La tarde del 29 de agosto de 1986 cayó en Barranquilla un tremendo aguacero. Lo recuerdo sin perder detalle. Hubo que recoger de prisa los asientos dispuestos en la explanada. Se improvisó un salón de actos en un pasillo. Alejandro Obregón subió a la rectoría de Uninorte, acompañado de Alfonso Fuenmayor y Germán Vargas, amigos del grupo La Cueva. Al darle la bienvenida en mi despacho miró hacia el fondo buscando su cuadro el Torocóndor. “Ya no está aquí, maestro”, le dije. Sonrió simulando sorpresa. Bajamos sin más protocolo para entregarle, en presencia del consejo directivo y académico y demás invitados, el título de Doctor honoris causa en Arte.

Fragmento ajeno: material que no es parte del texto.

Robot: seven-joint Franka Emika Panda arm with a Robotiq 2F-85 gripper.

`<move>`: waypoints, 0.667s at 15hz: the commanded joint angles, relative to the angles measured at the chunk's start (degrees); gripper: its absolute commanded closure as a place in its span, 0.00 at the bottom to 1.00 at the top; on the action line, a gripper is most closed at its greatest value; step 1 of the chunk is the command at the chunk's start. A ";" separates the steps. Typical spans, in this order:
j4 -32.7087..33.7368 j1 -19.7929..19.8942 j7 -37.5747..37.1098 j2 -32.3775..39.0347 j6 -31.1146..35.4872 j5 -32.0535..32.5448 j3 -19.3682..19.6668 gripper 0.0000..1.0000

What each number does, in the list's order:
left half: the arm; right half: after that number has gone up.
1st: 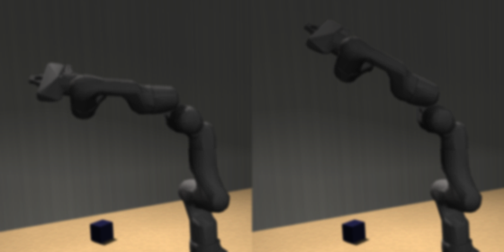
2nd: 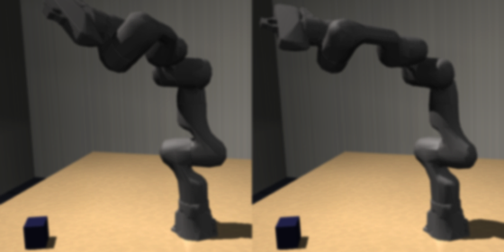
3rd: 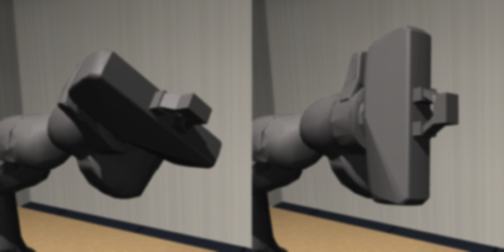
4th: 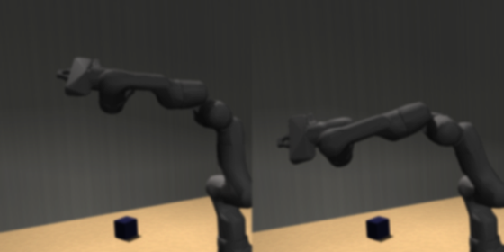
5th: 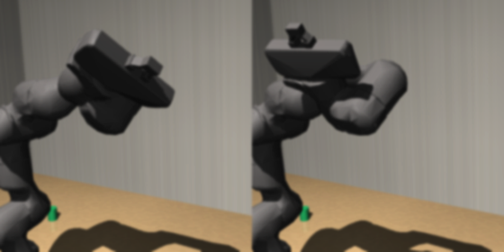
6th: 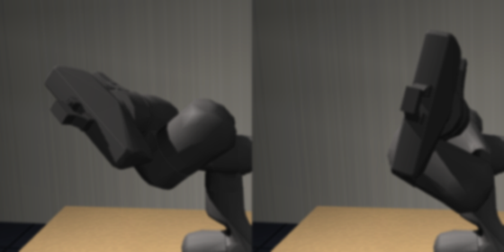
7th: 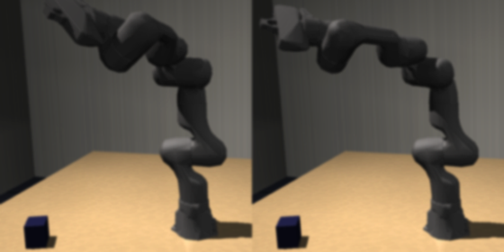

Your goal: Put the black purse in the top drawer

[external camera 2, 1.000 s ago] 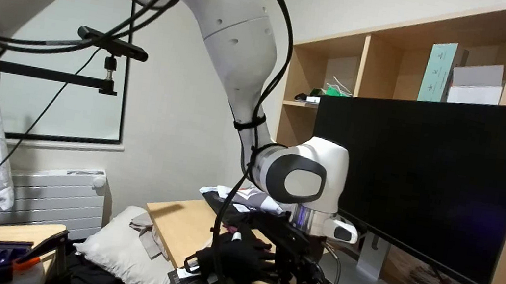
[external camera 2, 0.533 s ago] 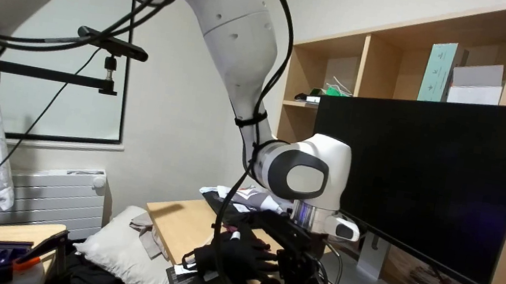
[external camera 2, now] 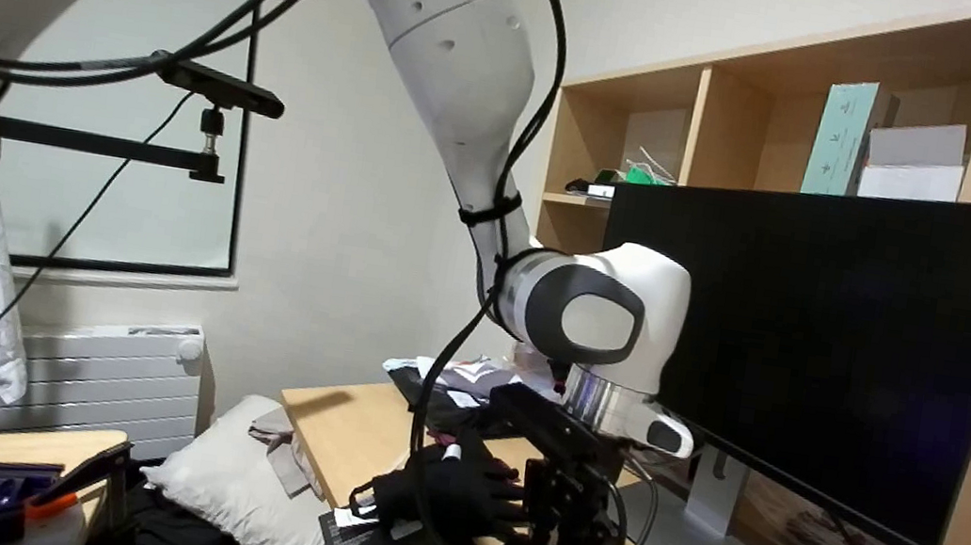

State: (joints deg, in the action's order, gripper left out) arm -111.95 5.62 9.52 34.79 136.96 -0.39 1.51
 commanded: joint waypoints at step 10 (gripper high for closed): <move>5.94 2.80 0.03 1.49 -17.86 -2.34 0.21 0.00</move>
State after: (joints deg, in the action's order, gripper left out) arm -107.78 7.73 9.53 34.87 121.36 -1.80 1.75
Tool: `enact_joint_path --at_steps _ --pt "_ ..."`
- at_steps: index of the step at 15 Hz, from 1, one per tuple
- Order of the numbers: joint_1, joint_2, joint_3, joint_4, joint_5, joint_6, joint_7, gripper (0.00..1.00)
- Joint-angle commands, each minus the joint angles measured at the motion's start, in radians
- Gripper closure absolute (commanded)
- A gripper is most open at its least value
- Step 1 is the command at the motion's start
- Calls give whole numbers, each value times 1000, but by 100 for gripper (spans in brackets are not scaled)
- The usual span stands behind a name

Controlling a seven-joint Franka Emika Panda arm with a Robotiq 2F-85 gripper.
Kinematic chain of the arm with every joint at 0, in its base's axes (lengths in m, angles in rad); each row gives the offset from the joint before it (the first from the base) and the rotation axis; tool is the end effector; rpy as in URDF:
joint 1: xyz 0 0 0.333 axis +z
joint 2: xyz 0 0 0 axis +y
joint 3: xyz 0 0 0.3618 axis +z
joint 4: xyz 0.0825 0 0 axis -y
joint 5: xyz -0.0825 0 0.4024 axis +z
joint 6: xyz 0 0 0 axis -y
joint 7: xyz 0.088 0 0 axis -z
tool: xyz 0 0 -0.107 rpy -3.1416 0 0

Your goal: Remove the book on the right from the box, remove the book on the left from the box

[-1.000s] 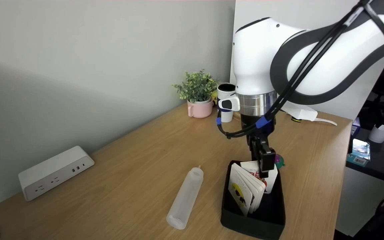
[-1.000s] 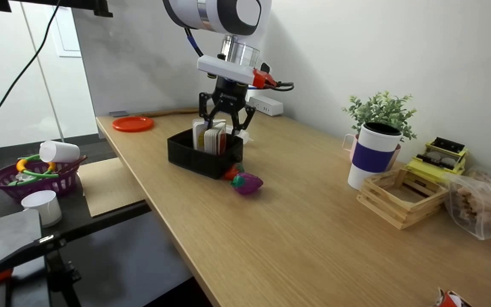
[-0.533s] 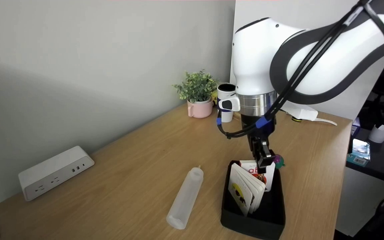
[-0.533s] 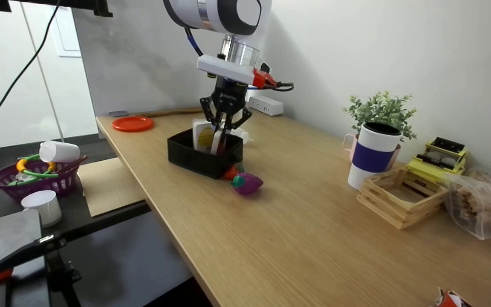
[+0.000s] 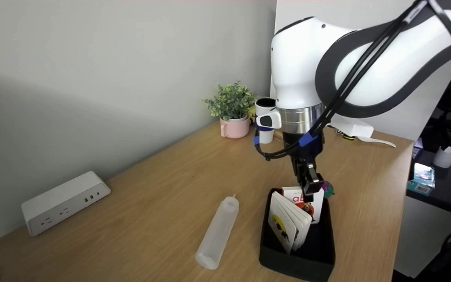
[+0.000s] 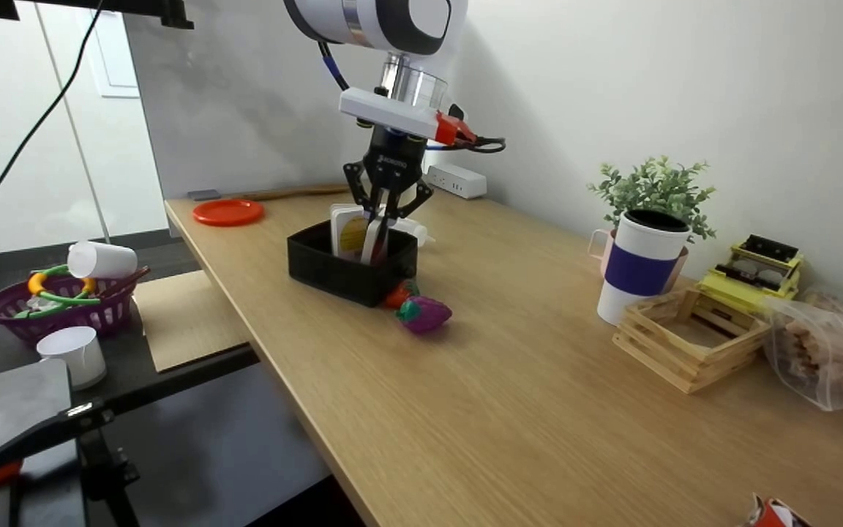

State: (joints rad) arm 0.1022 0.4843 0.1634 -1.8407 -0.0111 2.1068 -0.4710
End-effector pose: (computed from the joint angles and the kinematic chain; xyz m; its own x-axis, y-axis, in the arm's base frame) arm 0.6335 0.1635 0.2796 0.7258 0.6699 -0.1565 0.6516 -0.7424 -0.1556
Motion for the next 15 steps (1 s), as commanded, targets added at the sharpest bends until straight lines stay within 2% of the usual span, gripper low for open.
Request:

En mis palabras dije que queríamos distinguirlo, a él que era un maestro sin necesidad de títulos, para celebrar la omnipresencia de su pintura en nuestro paisaje cultural, que con sus ojos de luz y de noche flota en nuestro Mediterráneo que es el Caribe. También dije que, en más de cuarenta años de creación, su pintura había deslumbrado a artistas y críticos de arte. En lo nacional y en lo internacional. Y me atreví a resumir esa historia con imágenes de sus cuadros como los cóndores y toros, barracudas y mojarras, caimanes apesadumbrados, Bolívar y Blas de Lezo, aves cayendo al mar, el gavilán pollero, la magia del Caribe con sus náufragos, sus volcanes submarinos, memorias y victorias y cosas de la luna, que viven en sus pinturas con la transformación que realiza el arte. Un arte suyo tan independiente y original que mira con otros ojos lo mismo que los nuestros miran todos los días. Nacido en Barcelona en 1920, vino a nuestras tierras a cumplir con su destino personal. No le importó que su padre, dueño de una fábrica de textiles, lo tuviera destinado a ser su gerente. En la fábrica “respiraba algodón todo el día”. Se fue al Catatumbo. “Me fui a manejar camiones de veinte toneladas, a cargar tuberías…abismos de cuatro kilómetros. Los indios motilones…La magia y el misterio. ¡Carajo, eso pone a pintar a cualquiera!”, confesó en una entrevista. Cuando regresó, su padre le preguntó qué iba a hacer. “Voy a estudiar pintura”, respondió. Intentó hacerle cambiar de opinión. No lo logró. En 1945 haría su primera exposición individual. Después, siguió una trayectoria fascinante. Una vida consagrada a su destino.

Despedida. Esta columna no volverá a aparecer. Agradecimientos al doctor Juan B. Fernández R., que me invitó a escribir en el periódico, a la directora Érika Fontalvo, a su asistente Anita González, a los amigos entrañables de EL HERALDO. Me dedicaré a completar escritos y memorias que no dan más espera.